M.p.＝208℃；³¹P{H}-NMR(C₆D₆，25℃)：δ＝84.1(br.)。

1c-2) if the toluene filtrate from step 1c-1) is first completely concentrated under vacuum, a DME-free product is obtained. The residue was suspended in n-hexane (80ml) and the resulting yellow solid was filtered off and then dried under high vacuum. The product was determined by NMR spectroscopy to be free of DME { Na [ P (COMes)₂}(C₂₀H₂₂NaO₂P, M-348.35 g/mol).

Or, two (

Acyl) sodium phosphide DME can be prepared via acylation with 2,4, 6-trimethylbenzoyl chloride of a different type of phosphine metal complex prepared by one of the following methods described in WO 2006056541:

1. from red phosphorus, lithium powder and naphthalene as solvent, but without proton source (examples 2a-c),

2. from red phosphorus, lithium powder, naphthalene and 3-methyl-3-pentanol (examples 5a-c),

3. from red phosphorus, lithium particles, naphthalene and 3-methyl-3-pentanol (examples 7a-c),

4. from phosphorus trichloride, sodium and 3-methyl-3-pentanol (examples 4a-c) and e) from sodium phosphide and sodium tert-butoxide (examples 12 and 13) ].

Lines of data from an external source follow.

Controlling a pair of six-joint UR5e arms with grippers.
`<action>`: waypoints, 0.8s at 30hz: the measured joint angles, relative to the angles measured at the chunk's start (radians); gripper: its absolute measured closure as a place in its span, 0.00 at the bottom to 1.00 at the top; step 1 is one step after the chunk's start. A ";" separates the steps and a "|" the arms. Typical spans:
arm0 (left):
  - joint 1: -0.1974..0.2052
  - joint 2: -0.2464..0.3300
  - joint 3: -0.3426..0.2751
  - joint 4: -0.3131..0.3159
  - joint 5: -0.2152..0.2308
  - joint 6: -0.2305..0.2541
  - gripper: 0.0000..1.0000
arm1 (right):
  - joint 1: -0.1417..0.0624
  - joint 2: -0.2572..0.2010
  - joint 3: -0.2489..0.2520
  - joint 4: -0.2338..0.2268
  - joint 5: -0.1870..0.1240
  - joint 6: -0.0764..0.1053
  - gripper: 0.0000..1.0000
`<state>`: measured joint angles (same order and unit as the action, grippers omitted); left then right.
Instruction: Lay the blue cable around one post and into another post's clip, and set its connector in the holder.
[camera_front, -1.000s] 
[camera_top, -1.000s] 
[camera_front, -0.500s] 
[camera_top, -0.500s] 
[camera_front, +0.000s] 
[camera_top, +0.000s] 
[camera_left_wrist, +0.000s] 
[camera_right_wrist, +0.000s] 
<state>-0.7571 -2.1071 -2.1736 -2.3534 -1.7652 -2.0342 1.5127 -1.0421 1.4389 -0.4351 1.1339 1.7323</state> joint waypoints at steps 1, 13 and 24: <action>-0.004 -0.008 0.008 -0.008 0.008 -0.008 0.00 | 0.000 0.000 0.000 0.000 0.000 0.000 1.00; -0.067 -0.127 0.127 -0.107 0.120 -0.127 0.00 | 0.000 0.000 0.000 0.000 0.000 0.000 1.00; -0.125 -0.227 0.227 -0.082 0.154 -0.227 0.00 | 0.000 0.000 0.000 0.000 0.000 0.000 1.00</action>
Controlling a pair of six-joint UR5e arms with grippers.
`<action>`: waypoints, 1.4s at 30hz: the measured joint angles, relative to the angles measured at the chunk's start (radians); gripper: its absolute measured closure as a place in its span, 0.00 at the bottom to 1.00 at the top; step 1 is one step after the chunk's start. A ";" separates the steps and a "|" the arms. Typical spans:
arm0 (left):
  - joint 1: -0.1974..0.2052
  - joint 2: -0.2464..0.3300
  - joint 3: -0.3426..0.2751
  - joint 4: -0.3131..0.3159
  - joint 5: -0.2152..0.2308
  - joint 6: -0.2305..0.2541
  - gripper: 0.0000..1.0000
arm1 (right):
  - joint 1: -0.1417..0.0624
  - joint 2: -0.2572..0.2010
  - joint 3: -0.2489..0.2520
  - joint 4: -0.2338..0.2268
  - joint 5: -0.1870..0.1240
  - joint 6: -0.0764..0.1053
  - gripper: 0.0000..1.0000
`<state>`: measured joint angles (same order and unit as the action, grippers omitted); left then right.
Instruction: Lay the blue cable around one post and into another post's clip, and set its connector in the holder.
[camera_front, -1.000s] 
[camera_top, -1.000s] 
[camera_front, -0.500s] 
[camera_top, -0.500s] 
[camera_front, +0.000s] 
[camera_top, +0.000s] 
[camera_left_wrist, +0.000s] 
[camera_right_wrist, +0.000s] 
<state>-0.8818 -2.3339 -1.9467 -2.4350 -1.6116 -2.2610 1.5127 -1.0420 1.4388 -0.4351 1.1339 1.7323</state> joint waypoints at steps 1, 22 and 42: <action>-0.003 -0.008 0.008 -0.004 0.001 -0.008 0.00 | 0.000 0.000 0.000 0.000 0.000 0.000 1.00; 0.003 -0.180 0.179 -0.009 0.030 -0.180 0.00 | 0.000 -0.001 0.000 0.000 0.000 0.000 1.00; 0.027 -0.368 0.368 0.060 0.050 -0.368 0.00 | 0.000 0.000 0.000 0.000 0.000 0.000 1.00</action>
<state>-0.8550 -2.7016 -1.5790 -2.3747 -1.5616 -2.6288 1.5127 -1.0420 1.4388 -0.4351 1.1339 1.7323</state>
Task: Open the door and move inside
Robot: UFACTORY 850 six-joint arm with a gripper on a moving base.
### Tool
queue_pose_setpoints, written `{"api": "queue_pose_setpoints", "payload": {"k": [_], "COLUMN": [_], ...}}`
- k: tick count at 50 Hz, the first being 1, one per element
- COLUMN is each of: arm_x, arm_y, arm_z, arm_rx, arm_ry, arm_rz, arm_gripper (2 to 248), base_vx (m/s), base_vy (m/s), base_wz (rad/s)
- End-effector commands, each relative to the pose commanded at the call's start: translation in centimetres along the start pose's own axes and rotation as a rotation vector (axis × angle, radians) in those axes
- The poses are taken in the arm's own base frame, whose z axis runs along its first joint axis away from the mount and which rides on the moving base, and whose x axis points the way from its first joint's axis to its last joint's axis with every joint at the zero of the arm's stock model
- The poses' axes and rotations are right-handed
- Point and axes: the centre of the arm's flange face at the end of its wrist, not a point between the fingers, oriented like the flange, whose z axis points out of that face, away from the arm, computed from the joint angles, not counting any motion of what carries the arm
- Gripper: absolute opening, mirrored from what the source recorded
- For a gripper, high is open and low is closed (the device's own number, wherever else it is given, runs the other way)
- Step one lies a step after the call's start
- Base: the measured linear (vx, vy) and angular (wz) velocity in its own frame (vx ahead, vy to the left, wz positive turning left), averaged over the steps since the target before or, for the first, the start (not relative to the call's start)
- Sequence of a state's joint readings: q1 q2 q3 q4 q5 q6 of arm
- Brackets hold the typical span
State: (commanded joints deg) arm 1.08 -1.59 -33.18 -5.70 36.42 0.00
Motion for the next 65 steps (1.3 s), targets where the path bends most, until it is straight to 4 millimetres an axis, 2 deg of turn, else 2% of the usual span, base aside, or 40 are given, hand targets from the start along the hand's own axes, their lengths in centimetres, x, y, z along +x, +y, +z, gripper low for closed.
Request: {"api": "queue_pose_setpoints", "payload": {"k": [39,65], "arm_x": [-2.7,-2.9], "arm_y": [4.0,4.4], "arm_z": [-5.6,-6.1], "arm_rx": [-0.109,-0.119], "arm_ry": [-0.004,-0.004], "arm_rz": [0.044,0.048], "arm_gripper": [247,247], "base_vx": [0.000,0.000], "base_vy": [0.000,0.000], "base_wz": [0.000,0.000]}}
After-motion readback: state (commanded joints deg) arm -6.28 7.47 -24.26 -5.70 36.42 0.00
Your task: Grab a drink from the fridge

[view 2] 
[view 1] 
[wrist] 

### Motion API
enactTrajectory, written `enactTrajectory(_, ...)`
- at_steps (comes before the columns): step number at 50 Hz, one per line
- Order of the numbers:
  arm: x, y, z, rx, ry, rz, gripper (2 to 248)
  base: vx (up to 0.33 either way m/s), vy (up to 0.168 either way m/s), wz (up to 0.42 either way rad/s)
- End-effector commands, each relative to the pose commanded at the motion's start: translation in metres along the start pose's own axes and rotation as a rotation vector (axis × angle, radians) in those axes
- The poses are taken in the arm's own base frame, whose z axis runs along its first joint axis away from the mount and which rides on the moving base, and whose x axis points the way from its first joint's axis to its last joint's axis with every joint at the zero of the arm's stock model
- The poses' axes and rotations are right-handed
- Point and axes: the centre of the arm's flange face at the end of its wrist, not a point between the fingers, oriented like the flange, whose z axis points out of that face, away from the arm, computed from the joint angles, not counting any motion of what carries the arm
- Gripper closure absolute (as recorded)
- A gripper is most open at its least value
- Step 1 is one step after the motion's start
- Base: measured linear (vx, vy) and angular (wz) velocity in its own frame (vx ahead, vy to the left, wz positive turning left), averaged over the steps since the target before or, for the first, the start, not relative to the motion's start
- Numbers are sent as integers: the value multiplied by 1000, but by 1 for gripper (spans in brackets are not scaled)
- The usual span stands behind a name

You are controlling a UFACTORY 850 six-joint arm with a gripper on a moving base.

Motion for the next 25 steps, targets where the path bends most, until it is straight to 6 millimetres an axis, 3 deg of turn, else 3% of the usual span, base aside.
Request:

1d) Bis (2,4, 6-trimethylbenzoyl) phosphinic acid

In a 150ml Schlenk flask, 5.33g (15.3mmol) of bis (R) (N-dimethylformamide) are placed under an inert atmosphere

Acyl) sodium phosphide (prepared according to 1c-1) was dissolved in 20ml dimethoxyethane. While stirring the solution, acetic acid (0.875ml, 15.3mmol) was added at room temperature. After 3 hours the solvent was removed in vacuo and 30ml of toluene was added to the remaining solid to give a yellow suspension. Removal of sodium acetate by filtration over Celite to give HP (COMes)₂A clear yellow solution of (a). 4ml of 30% aqueous hydrogen peroxide (35.2mmol) were then added over 15 minutes at 0 ℃ under exclusion of light. The mixture was stirred at room temperature overnight, then the solution was concentrated and the precipitate was isolated by filtration. The white precipitate was washed with hexane (3X 10ml), dissolved in 50ml of THF and dried over sodium sulfate. After filtration the solvent was removed in vacuo and the residual solid was dissolved in 75ml of toluene at 60 ℃. After slow cooling to-15 ℃ 4.353g (12.15mmol, 80%) of bis (2,4, 6-trimethylbenzoyl) phosphinic acid were obtained as an off-white solid with a melting point of 133 ℃.

¹H-NMR(CDCl₃)：δ＝7.9(s，14H，P-OH)，6.65(s，4H，Mes CH)，2.38(s，12H，Mes o-CH₃)，2.13(s，6H，Mes p-CH₃)。

³¹P-NMR(121.5MHz，CDCl₃)：δ＝-1.86ppm。